What To Serve With Beef Shish Kabobs
These kabobs pair well with a variety of side dishes that complement the smoky, savory beef. Consider rice, salads, grilled corn, or potato salads for a satisfying plate. Popular accompaniments include seasoned rice, creamy cucumber and tomato salad, grilled garlic-parmesan corn, or a bright corn maque choux. Choose one or two sides to balance the meal and add contrast in texture and temperature.
Wooden Skewers
If you use wooden skewers, soak them in water for at least 30 minutes before grilling to help prevent burning.
Grilling Time
Grilling time varies with grill temperature, piece size, and desired doneness. Preheat your grill to medium-high heat (about 400–450°F / 200–230°C). Kabobs usually take 8 to 15 minutes to cook, depending on those variables. Look for nicely browned meat with slight charring at the edges. The beef should feel slightly firm when pressed but still have some give. Turn the skewers regularly and brush with marinade during cooking to keep ingredients moist and flavorful.
Recipe Tip
If you prefer your beef medium-rare but like vegetables well done, grill them on separate skewers. This lets you cook beef to the ideal temperature while giving vegetables the additional time they need. Alternate between all-meat and all-vegetable skewers or make mixed skewers according to how you want each component cooked.
Storage
Store leftover kabobs in an airtight container in the refrigerator for up to four days. Reheat gently in the microwave or oven, or slice the leftover beef cold and use it to top a salad for a quick lunch.

More Kabob Recipes
- Grilled Beef Kabobs
- Chicken and Bacon Kabobs
- Marinated Steak Skewers with Korean BBQ Sauce
Grilled Beef Shish Kabobs
4 hrs 10 mins
15 mins
4 hrs 25 mins
4
Ingredients
- 1½ pounds top sirloin steak, cut into 1½‑inch pieces
- ¼ cup olive oil
- 2 tablespoons red wine vinegar
- 1 tablespoon soy sauce
- 1 tablespoon Worcestershire sauce
- 2 garlic cloves, grated
- 1 teaspoon dried oregano
- ½ teaspoon paprika
- ½ teaspoon sugar
- ½ teaspoon black pepper
- 1 red bell pepper, cut into 1½‑inch pieces
- 1 sweet onion, cut into chunks
- 1 zucchini, cut into thick slices
Instructions
- Cut the steak into 1½‑inch pieces so they cook evenly.

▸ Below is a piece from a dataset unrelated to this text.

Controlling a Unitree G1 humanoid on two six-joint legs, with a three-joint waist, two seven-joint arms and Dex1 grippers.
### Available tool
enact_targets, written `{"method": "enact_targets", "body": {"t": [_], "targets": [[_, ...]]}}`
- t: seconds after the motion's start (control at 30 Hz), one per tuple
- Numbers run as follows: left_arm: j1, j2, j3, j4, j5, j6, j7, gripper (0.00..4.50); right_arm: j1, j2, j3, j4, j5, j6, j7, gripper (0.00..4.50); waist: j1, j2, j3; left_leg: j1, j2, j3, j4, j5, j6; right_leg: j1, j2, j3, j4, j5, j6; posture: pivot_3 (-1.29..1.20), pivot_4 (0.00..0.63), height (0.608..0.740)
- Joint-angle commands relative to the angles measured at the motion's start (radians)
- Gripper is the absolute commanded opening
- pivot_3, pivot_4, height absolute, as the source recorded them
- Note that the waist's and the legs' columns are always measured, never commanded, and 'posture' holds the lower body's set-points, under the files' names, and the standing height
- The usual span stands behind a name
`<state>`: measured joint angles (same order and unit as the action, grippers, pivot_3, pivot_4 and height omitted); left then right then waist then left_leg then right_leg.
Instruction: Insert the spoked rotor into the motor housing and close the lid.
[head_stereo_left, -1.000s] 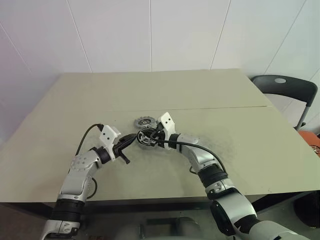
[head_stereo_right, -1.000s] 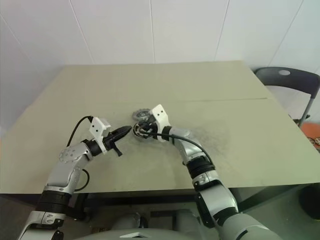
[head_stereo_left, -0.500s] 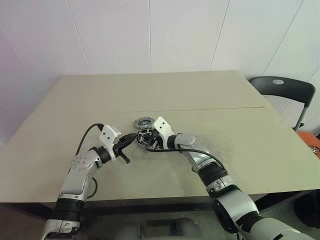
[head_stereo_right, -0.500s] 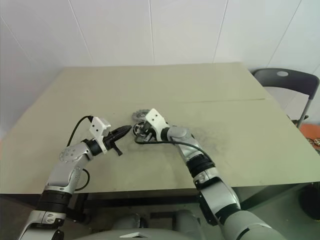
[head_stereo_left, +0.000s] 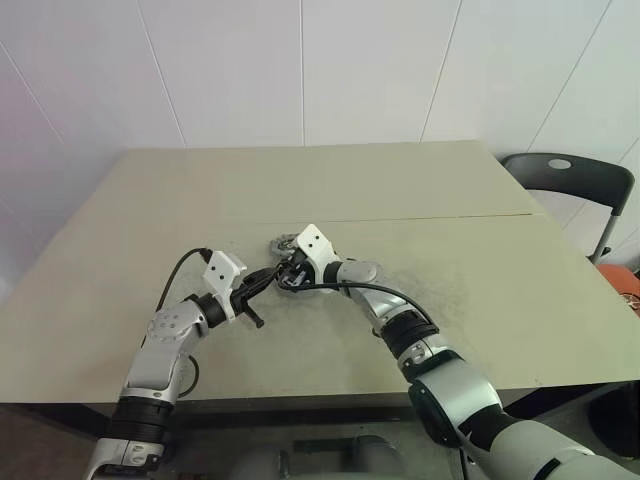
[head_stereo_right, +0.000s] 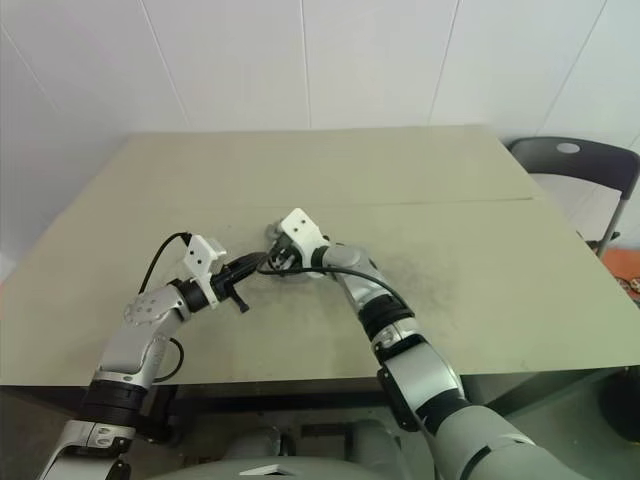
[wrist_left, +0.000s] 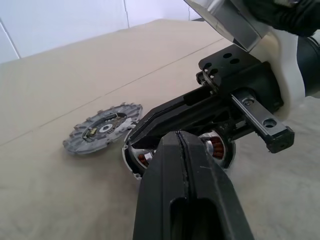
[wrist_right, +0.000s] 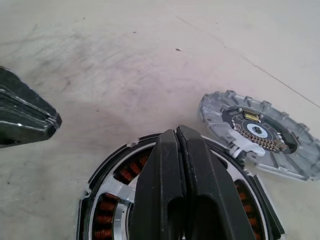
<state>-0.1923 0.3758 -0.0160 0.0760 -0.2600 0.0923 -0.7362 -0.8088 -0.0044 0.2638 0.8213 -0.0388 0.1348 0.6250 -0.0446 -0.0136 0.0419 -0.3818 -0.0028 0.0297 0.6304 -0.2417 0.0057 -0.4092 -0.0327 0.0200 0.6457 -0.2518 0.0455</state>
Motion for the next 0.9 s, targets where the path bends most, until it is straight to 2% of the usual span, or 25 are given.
{"method": "enact_targets", "body": {"t": [0.03,0.3,0.4,0.53,0.63,0.7,0.9], "targets": [[-0.021,0.006,0.016,-0.024,-0.004,-0.018,0.003,0.0,-0.013,-0.011,0.044,0.026,-0.044,0.054,0.057,0.04,0.0,0.0,0.0,0.0,0.0,0.0,0.0,0.0,0.0,0.0,0.0,0.0,0.0,0.0,0.0,0.0,0.0,0.74],[-0.021,0.024,0.032,-0.022,-0.007,-0.021,0.003,0.0,-0.038,-0.035,0.075,0.039,-0.075,0.112,0.125,0.04,0.0,0.0,0.0,0.001,0.0,0.0,0.0,0.0,0.0,0.001,-0.001,-0.001,0.0,0.0,0.0,0.0,0.0,0.74],[-0.02,0.028,0.034,-0.023,-0.007,-0.021,0.004,0.0,-0.091,-0.028,0.002,0.072,-0.046,0.07,0.039,0.04,0.0,0.0,0.0,0.001,0.0,0.0,-0.001,0.0,0.0,0.0,-0.001,-0.001,0.0,0.0,0.0,0.0,0.0,0.74],[-0.021,0.027,0.032,-0.023,-0.005,-0.02,0.005,0.0,-0.129,-0.035,-0.03,0.097,-0.032,0.043,0.024,0.04,0.002,0.0,0.0,0.0,0.0,0.0,0.0,-0.001,-0.002,0.0,-0.002,-0.002,0.0,0.0,-0.001,0.0,0.0,0.74],[-0.022,0.027,0.032,-0.021,-0.005,-0.022,0.004,0.0,-0.13,-0.039,-0.035,0.091,-0.021,0.057,0.065,0.04,0.0,0.0,0.0,-0.005,0.0,0.0,0.0,-0.001,-0.002,-0.004,-0.003,-0.003,0.0,0.0,0.0,0.0,0.0,0.74],[-0.023,0.026,0.032,-0.02,-0.004,-0.022,0.005,0.0,-0.109,-0.056,0.009,0.072,-0.043,0.091,0.146,0.04,0.0,0.0,0.0,-0.01,-0.001,0.0,0.0,0.0,0.0,-0.009,-0.003,-0.003,0.0,0.001,0.0,0.0,0.0,0.74],[-0.021,0.024,0.029,-0.016,-0.002,-0.026,0.006,0.0,-0.059,-0.071,0.052,0.014,-0.055,0.134,0.229,0.04,0.0,0.0,0.0,-0.01,-0.001,0.0,-0.003,0.0,0.0,-0.011,-0.003,-0.003,0.001,0.002,0.003,0.0,0.0,0.74]]}}
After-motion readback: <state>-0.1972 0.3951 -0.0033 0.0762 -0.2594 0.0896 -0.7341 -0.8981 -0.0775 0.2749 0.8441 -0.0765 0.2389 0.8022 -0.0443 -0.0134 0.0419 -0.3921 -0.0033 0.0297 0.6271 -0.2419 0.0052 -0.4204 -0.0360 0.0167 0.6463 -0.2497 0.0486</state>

- In a medium bowl, whisk together the olive oil, red wine vinegar, soy sauce, Worcestershire sauce, grated garlic, oregano, paprika, sugar, and black pepper.
- Add the steak to the marinade and stir to coat thoroughly. Cover and refrigerate for 4 to 6 hours, stirring once or twice during the marination period for even flavor.
- Preheat your grill to medium-high heat (approximately 400–450°F / 200–230°C).
- Thread the marinated steak and chosen vegetables onto skewers, alternating pieces for an attractive presentation. Brush the skewers with extra marinade and lightly sprinkle with salt.
- Grill the kabobs for about 15 minutes, turning occasionally and brushing with additional marinade halfway through. Cook until the beef is browned and slightly charred on the edges and the vegetables are tender.
Notes
You can substitute tenderloin, New York strip, or ribeye for sirloin if you prefer. If grilling vegetables and beef together leads to uneven doneness, consider using separate skewers so you can remove each when it reaches its ideal temperature.
Nutrition
Carbohydrates: 8 g |
Protein: 40 g |
Fat: 20 g |
Saturated Fat: 4 g |
Sodium: 409 mg
Nutrition information is automatically calculated and should be used as an approximation.